Las larvas de los peces que viven en aguas profundas presentan un tipo de célula visual que desafía un siglo de conocimientos sobre el sistema visual de los vertebrados y que podría inspirar nuevas tecnologías, desde cámaras hasta tratamientos médicos. Un equipo de investigación encabezado por la Universidad de Queensland, Australia, ha descubierto que estas larvas cuentan con un tipo de célula ocular híbrida, un fotorreceptor que optimiza la visión en condiciones de penumbra o crepúsculo.
Un nuevo tipo de célula visual
Los libros de texto enseñan que la visión en la mayoría de los vertebrados se compone de conos y bastones; los primeros funcionan con luz brillante y los segundos en situaciones de oscuridad, como indica el investigador Fabio Cortesi.

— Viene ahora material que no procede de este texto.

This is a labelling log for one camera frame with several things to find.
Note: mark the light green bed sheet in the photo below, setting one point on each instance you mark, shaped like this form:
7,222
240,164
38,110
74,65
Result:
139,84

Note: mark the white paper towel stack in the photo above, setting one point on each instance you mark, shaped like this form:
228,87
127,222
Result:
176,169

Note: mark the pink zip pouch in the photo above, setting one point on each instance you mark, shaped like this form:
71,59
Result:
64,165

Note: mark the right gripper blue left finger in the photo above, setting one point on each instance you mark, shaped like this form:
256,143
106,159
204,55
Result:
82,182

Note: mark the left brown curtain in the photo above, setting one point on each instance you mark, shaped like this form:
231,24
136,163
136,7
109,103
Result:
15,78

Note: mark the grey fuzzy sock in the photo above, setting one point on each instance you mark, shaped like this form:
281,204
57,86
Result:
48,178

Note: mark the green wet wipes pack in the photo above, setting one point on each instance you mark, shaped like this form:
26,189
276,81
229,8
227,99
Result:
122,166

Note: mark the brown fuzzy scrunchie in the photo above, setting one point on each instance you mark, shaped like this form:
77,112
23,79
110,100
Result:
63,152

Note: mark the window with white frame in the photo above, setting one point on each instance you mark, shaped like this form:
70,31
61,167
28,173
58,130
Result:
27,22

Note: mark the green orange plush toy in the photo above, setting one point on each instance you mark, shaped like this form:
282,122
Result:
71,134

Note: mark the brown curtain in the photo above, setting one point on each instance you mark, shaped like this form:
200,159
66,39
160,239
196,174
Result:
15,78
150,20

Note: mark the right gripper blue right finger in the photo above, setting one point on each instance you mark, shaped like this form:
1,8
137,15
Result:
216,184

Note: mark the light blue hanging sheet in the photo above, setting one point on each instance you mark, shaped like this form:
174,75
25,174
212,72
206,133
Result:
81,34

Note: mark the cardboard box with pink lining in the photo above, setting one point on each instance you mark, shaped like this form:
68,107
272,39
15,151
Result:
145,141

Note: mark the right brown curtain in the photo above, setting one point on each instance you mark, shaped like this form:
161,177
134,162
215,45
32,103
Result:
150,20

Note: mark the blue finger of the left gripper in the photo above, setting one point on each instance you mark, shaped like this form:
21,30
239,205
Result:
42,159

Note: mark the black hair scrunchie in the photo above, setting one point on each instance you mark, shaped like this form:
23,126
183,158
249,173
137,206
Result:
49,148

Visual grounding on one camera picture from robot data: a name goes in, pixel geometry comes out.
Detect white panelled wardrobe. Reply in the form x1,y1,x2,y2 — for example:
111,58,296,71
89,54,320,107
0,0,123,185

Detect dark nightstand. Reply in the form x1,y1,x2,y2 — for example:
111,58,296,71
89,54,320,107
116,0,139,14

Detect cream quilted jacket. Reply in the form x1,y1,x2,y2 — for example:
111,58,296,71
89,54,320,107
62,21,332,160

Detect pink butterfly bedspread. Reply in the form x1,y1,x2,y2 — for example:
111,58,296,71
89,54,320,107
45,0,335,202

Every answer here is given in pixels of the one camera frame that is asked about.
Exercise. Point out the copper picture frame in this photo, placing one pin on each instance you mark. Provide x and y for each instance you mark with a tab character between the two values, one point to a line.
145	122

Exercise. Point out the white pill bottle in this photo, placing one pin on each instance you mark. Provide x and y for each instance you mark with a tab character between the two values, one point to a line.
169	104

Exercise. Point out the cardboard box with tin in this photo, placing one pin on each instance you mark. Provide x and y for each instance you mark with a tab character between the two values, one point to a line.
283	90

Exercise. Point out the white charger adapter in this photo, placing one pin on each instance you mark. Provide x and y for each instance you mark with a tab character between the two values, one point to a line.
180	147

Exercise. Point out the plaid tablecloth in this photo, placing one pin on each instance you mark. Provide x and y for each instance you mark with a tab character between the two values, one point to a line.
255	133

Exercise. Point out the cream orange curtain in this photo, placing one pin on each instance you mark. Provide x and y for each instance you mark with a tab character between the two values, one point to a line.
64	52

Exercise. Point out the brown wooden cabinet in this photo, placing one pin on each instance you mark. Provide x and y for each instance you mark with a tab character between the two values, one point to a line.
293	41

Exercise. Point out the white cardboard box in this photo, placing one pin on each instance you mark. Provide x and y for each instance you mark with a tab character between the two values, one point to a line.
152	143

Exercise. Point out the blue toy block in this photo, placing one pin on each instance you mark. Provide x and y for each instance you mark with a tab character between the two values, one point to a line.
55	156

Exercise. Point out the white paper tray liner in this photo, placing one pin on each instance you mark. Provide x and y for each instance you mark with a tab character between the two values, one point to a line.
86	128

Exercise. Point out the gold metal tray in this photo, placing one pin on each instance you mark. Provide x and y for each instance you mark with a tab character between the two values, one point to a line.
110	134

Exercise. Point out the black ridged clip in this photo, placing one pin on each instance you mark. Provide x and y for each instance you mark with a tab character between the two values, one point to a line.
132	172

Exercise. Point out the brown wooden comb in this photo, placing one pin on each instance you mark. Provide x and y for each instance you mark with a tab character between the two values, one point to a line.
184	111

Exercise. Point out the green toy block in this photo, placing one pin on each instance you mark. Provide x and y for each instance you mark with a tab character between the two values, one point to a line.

Sin embargo, el nuevo tipo de célula que han encontrado combina la maquinaria molecular y los genes de los conos con la forma y la estructura de los bastones, lo que permite aprovechar lo mejor de ambos sistemas de visión.

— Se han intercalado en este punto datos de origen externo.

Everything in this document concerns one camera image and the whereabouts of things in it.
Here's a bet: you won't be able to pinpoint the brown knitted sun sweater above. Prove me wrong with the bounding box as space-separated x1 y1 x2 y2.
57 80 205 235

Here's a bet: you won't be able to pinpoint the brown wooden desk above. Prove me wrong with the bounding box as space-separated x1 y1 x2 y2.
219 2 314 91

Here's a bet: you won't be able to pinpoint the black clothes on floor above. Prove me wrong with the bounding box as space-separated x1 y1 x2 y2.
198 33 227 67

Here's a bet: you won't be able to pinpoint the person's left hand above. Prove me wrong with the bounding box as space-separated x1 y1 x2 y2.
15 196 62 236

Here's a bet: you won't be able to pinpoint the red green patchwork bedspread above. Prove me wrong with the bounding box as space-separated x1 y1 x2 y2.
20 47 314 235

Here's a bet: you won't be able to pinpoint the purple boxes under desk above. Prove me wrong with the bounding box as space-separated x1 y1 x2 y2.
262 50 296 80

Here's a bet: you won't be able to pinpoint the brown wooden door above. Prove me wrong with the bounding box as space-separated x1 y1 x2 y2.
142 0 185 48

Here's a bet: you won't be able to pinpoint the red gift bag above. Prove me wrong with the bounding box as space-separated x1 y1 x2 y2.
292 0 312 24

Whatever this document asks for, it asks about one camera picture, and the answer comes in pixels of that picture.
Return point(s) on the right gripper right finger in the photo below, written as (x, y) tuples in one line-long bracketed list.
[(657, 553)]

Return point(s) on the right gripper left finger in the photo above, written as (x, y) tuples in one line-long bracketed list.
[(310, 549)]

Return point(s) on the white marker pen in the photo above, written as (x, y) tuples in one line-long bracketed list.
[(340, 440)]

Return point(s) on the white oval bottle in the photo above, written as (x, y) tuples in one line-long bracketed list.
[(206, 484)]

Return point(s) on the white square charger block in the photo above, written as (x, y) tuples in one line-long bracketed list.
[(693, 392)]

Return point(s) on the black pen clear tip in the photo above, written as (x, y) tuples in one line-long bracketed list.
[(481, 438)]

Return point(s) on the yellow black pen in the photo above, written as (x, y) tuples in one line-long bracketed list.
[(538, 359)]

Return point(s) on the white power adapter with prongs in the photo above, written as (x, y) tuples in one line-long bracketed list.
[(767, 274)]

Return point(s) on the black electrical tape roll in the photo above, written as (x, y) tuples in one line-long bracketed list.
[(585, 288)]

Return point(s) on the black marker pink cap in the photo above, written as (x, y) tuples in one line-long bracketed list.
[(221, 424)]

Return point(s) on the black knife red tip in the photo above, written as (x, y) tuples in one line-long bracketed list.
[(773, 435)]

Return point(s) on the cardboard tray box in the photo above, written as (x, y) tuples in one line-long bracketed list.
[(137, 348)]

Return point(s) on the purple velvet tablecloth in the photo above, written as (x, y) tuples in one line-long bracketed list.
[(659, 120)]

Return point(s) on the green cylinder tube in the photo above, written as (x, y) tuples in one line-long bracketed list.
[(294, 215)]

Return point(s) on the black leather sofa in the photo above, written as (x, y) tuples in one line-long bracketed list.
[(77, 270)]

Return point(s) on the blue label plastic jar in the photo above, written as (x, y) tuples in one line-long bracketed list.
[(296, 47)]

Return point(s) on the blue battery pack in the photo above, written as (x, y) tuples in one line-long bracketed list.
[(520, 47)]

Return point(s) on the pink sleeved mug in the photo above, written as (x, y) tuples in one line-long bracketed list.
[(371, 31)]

Adaptación a uno de los hábitats más oscuros del planeta
Cortesi destaca que este hallazgo es realmente eficaz para la visión crepuscular. Junto a su equipo, examinó las retinas de larvas de peces capturadas a profundidades que oscilan entre 20 y 200 metros en el mar Rojo, durante diversas expediciones de exploración marina. Este proceso resultó ser bastante complejo, ya que las larvas solo miden medio centímetro de largo y sus ojos son de menos de un milímetro, explica también Lilyra Fogg, coautora del estudio. Las larvas de algunos de los peces examinados pueden vivir hasta un kilómetro por debajo de la superficie, donde la optimización de la visión en condiciones de oscuridad es crucial.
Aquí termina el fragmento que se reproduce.